* What the task requires:
Take every line from the listing below that includes "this" and copy it.

*** Records provided Section Begins ***

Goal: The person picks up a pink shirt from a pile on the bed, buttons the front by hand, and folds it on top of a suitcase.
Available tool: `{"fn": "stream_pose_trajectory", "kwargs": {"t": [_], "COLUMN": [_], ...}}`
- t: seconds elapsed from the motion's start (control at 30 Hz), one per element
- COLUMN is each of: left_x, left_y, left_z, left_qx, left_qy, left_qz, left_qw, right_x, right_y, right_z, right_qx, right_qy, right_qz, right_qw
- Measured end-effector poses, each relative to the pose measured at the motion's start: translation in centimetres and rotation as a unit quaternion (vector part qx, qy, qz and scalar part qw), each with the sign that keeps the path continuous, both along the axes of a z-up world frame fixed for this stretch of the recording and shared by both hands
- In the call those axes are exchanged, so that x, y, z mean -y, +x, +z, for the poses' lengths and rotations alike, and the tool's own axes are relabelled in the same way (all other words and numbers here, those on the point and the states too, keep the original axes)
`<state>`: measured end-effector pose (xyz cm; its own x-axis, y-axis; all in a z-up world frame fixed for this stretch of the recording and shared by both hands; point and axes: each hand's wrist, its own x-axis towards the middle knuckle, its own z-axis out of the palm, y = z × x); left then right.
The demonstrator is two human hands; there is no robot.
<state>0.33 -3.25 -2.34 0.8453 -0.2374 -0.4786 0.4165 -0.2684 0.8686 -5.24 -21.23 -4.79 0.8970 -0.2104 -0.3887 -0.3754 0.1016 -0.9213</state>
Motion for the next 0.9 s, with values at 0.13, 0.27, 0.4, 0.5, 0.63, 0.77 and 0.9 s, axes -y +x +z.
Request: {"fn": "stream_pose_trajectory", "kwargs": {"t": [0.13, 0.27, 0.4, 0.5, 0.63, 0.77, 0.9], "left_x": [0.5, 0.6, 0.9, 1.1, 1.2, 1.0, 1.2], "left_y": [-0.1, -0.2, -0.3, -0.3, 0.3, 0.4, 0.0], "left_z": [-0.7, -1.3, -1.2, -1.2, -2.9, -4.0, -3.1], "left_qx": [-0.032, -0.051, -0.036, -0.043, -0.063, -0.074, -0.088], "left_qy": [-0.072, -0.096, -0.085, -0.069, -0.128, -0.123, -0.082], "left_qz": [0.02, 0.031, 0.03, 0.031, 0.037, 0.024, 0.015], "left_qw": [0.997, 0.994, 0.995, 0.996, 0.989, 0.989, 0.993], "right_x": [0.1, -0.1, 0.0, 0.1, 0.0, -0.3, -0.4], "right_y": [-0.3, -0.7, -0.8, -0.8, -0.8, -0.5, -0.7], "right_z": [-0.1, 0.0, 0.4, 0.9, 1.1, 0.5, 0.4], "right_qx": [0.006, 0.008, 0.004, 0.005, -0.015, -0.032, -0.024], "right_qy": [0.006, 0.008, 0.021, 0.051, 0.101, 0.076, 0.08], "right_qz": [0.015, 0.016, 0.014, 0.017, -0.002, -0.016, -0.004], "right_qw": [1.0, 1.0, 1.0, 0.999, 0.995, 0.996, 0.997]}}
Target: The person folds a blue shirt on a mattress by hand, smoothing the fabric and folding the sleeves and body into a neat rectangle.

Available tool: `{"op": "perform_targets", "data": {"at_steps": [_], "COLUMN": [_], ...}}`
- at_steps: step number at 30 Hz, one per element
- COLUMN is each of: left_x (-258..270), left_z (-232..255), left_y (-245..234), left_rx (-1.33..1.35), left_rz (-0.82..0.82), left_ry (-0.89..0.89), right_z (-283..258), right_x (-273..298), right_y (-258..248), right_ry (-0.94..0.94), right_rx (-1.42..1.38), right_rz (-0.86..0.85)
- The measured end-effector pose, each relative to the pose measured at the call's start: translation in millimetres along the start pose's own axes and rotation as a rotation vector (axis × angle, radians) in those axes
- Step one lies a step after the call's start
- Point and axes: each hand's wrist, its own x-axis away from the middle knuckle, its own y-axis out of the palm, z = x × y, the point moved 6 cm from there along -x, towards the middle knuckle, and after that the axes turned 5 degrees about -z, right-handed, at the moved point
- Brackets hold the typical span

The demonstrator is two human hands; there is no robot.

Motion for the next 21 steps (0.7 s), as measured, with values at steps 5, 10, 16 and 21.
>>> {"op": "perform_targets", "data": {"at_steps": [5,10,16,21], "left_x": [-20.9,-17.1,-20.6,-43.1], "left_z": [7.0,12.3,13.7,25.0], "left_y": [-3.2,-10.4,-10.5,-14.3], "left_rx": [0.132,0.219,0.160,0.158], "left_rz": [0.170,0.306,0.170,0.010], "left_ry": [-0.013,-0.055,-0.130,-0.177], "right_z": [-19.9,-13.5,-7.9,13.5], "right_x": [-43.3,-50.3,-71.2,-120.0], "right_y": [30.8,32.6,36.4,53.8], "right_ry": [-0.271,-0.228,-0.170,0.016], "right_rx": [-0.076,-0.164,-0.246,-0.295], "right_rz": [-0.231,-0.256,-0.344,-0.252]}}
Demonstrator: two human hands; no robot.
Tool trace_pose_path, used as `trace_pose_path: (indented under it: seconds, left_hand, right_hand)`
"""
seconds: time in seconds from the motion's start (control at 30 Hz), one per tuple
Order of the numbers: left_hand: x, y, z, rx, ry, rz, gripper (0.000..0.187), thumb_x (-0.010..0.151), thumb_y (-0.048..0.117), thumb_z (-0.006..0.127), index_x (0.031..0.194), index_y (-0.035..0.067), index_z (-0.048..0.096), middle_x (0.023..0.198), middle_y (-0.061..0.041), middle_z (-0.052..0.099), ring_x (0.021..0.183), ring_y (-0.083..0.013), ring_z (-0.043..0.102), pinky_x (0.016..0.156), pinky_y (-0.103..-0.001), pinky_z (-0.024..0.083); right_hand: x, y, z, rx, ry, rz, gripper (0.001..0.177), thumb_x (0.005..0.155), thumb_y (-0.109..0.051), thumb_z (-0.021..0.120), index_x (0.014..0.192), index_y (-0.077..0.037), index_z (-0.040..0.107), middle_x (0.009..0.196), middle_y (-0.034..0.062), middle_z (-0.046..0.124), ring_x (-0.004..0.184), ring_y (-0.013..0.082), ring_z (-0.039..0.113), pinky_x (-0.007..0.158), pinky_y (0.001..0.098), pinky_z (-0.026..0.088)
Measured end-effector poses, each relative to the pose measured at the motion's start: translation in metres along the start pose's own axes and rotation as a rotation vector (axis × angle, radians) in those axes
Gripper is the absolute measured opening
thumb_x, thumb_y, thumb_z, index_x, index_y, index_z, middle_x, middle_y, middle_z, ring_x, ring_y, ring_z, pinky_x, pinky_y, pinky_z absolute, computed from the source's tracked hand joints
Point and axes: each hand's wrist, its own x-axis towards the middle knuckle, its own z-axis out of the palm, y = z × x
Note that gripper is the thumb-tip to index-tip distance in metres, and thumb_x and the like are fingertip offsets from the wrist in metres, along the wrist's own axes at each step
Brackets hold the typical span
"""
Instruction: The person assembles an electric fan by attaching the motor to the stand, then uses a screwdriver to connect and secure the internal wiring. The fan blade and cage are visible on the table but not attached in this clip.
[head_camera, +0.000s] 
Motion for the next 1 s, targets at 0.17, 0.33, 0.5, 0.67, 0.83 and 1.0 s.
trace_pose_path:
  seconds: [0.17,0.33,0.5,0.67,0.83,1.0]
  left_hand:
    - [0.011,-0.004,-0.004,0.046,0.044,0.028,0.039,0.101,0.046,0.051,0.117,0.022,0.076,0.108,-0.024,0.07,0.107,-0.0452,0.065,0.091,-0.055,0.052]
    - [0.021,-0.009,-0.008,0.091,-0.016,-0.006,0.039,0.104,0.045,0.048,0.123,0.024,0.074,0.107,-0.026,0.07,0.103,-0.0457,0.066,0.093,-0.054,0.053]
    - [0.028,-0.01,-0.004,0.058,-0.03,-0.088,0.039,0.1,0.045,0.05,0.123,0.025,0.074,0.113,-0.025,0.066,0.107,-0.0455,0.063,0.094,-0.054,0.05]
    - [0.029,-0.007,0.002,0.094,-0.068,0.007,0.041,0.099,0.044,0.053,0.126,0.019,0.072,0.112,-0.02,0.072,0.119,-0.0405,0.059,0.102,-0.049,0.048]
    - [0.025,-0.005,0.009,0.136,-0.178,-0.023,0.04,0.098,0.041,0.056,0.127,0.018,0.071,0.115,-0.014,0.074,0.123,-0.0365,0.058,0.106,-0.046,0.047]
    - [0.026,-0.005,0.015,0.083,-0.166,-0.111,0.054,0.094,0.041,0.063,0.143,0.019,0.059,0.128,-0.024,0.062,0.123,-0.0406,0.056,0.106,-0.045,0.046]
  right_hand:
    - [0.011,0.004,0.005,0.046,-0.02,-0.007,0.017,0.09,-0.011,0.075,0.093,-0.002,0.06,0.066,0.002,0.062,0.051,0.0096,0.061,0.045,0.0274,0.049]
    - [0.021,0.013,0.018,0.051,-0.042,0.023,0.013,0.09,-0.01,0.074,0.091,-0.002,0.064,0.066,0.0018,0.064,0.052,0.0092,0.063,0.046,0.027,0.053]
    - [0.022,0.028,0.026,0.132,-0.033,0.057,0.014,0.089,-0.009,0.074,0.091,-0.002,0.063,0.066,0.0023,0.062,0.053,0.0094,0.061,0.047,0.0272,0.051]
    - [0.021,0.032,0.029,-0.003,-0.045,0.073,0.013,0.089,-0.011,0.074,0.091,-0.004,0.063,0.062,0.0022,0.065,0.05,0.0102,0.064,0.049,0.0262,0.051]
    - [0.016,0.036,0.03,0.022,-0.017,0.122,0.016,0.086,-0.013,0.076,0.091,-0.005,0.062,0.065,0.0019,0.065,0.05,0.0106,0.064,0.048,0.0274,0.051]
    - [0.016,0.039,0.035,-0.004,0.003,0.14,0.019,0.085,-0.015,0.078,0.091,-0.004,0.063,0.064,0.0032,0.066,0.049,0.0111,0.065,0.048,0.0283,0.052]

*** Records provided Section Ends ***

* Solution:
- Measured end-effector poses, each relative to the pose measured at the motion's start: translation in centimetres and rotation as a unit quaternion (vector part qx, qy, qz and scalar part qw), each with the sign that keeps the path continuous, both along the axes of a z-up world frame fixed for this stretch of the recording and shared by both hands
`<state>`: measured end-effector pose (xyz cm; its own x-axis, y-axis; all in a z-up world frame fixed for this stretch of the recording and shared by both hands; point and axes: each hand's wrist, its own x-axis towards the middle knuckle, its own z-axis out of the palm, y = z × x); left then right.
Instruction: The person assembles an electric fan by attaching the motor to the stand, then uses a screwdriver to connect and secure the internal wiring. The fan blade and cage are visible on the table but not attached in this clip.

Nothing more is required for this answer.